*Assignment*
Within the listing below, the lines to output run from the one containing "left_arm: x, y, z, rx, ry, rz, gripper" through the one containing "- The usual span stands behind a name"; copy them exactly and nothing else.

Dataset extract START

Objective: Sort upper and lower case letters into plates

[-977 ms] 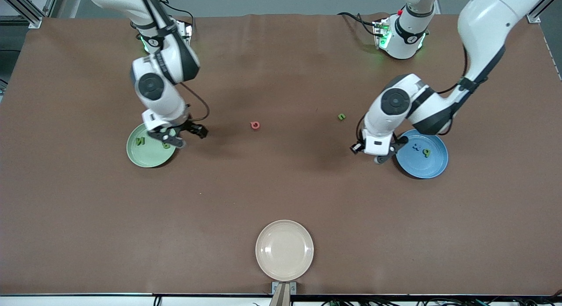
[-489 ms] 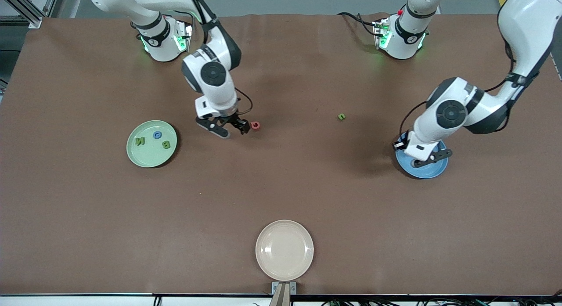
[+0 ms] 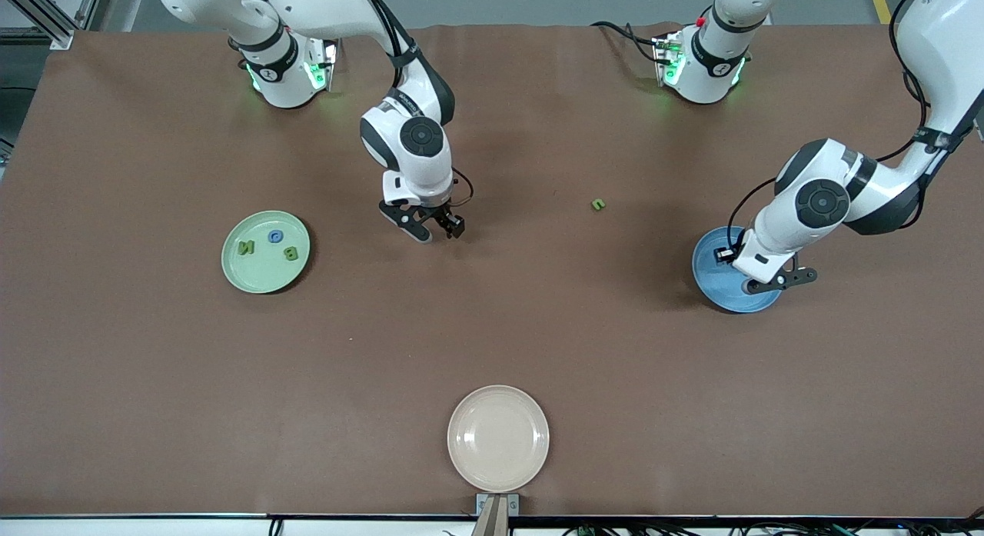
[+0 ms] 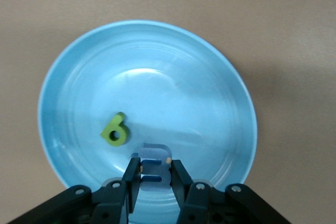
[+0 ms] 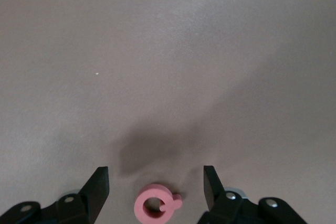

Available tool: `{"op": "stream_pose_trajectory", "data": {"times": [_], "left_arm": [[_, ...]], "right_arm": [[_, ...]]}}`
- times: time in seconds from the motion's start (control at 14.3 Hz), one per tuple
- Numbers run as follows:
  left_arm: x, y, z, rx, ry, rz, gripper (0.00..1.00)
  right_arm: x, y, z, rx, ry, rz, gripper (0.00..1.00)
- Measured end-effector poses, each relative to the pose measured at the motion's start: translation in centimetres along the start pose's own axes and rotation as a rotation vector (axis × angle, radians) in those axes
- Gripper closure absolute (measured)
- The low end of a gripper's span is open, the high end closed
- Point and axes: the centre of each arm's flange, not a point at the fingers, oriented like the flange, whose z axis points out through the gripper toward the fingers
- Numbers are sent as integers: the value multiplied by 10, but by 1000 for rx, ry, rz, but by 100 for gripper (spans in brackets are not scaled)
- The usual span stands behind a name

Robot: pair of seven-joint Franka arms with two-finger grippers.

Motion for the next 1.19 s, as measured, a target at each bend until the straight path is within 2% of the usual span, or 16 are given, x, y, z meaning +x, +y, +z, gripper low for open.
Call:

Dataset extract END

*Solution for this problem*
  left_arm: x, y, z, rx, ry, rz, gripper (0.00..1.00)
  right_arm: x, y, z, rx, ry, rz, gripper (0.00..1.00)
- Measured end-effector poses, each relative to the pose measured at the motion's start: translation in centimetres along the start pose's own axes and rotation as a rotation vector (axis × angle, radians) in those axes
- Gripper closure absolute (measured)
- The low end of a gripper's span is open, the high end closed
- Point and axes: the centre of each arm's flange, not a point at the fingers, oriented like the flange, whose z axis points out through the gripper toward the fingers
- Numbers are sent as integers: the value multiplied by 10, but by 1000 for rx, ry, rz, but by 100 for gripper (spans in brackets are not scaled)
- The usual span stands behind a name

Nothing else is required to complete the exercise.